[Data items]
-*-*-

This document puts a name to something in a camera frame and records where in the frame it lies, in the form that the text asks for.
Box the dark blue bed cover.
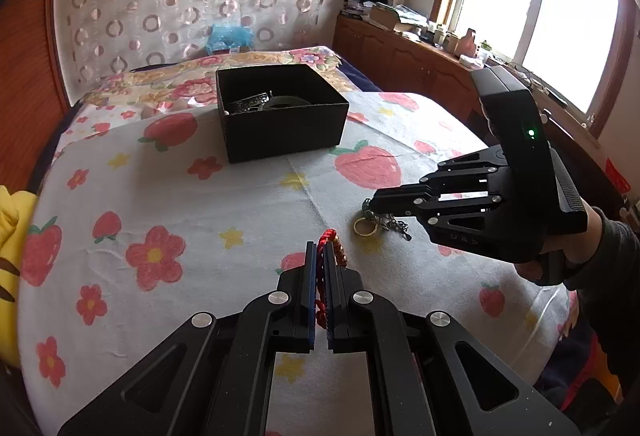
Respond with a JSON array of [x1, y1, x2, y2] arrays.
[[335, 54, 386, 92]]

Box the items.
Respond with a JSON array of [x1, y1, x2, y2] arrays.
[[229, 90, 275, 114]]

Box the blue plastic bag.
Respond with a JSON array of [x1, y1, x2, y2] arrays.
[[205, 22, 256, 54]]

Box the black cardboard box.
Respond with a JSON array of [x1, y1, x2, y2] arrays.
[[215, 63, 350, 164]]

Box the yellow plush toy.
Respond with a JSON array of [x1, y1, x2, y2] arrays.
[[0, 186, 38, 367]]

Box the long wooden cabinet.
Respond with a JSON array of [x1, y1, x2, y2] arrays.
[[332, 13, 640, 227]]

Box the gold ring chain pendant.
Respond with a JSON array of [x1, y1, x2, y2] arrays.
[[352, 198, 413, 241]]

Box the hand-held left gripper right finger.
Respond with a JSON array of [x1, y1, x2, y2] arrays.
[[322, 246, 583, 436]]

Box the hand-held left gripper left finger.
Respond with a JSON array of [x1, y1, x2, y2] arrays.
[[57, 241, 321, 436]]

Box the red braided bracelet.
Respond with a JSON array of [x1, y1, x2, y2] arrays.
[[314, 228, 348, 332]]

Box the person's right forearm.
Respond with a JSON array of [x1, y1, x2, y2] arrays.
[[565, 216, 640, 397]]

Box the floral blanket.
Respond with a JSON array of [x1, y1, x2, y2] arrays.
[[75, 46, 361, 117]]

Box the person's right hand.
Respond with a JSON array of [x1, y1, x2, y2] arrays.
[[514, 207, 604, 287]]

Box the brown wooden wardrobe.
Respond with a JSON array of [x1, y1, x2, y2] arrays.
[[0, 0, 71, 191]]

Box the open cardboard box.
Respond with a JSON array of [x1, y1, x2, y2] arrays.
[[370, 3, 426, 34]]

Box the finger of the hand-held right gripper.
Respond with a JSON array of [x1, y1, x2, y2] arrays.
[[364, 183, 513, 263], [419, 146, 511, 197]]

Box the wooden framed window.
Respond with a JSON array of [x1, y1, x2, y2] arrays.
[[432, 0, 640, 141]]

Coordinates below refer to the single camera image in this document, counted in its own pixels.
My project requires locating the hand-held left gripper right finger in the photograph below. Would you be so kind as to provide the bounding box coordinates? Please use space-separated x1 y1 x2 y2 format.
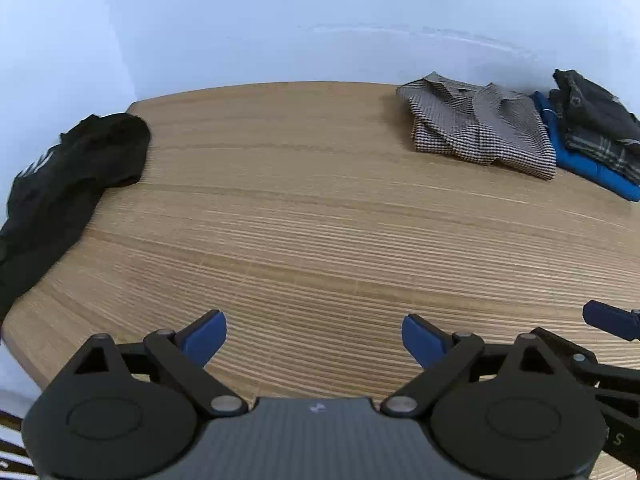
380 313 572 416

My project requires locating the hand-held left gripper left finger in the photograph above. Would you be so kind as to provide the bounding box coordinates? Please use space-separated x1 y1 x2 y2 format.
59 309 249 417

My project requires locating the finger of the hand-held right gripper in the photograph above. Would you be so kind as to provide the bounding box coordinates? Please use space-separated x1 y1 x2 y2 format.
530 326 640 402
582 299 640 343

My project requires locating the blue garment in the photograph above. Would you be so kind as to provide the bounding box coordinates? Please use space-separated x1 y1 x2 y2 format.
530 91 640 202

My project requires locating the dark plaid garment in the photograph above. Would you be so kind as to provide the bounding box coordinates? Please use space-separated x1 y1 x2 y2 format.
547 89 640 185

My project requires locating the thin black garment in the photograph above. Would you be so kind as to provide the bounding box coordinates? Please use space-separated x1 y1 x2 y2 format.
0 112 152 323

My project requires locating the houndstooth shirt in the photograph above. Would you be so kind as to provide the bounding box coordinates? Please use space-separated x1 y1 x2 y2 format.
396 72 557 181

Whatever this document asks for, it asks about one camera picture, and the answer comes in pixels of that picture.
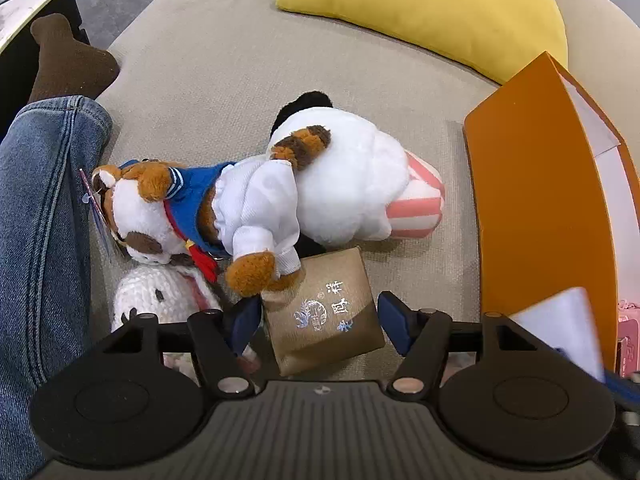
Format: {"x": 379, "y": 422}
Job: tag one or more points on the small white card box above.
{"x": 560, "y": 325}

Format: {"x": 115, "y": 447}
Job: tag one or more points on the white top coffee table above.
{"x": 25, "y": 10}

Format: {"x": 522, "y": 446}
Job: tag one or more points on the yellow pillow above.
{"x": 440, "y": 5}

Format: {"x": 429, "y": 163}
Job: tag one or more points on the person's brown sock foot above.
{"x": 65, "y": 60}

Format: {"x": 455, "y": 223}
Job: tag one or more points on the plush dog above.
{"x": 165, "y": 210}

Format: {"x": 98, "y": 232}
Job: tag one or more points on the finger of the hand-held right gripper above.
{"x": 622, "y": 387}

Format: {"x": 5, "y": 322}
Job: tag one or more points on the beige sofa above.
{"x": 210, "y": 110}

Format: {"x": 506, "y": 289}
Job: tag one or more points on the pink mini backpack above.
{"x": 629, "y": 332}

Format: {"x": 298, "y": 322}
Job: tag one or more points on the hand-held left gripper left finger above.
{"x": 246, "y": 319}

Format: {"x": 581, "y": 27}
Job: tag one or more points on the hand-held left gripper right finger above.
{"x": 395, "y": 321}

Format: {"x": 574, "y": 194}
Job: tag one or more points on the person's left leg in jeans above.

-*-*-

Aim of the task: Tally the lines of the records holding the word "that", then state only the tally.

Result for this exercise: 2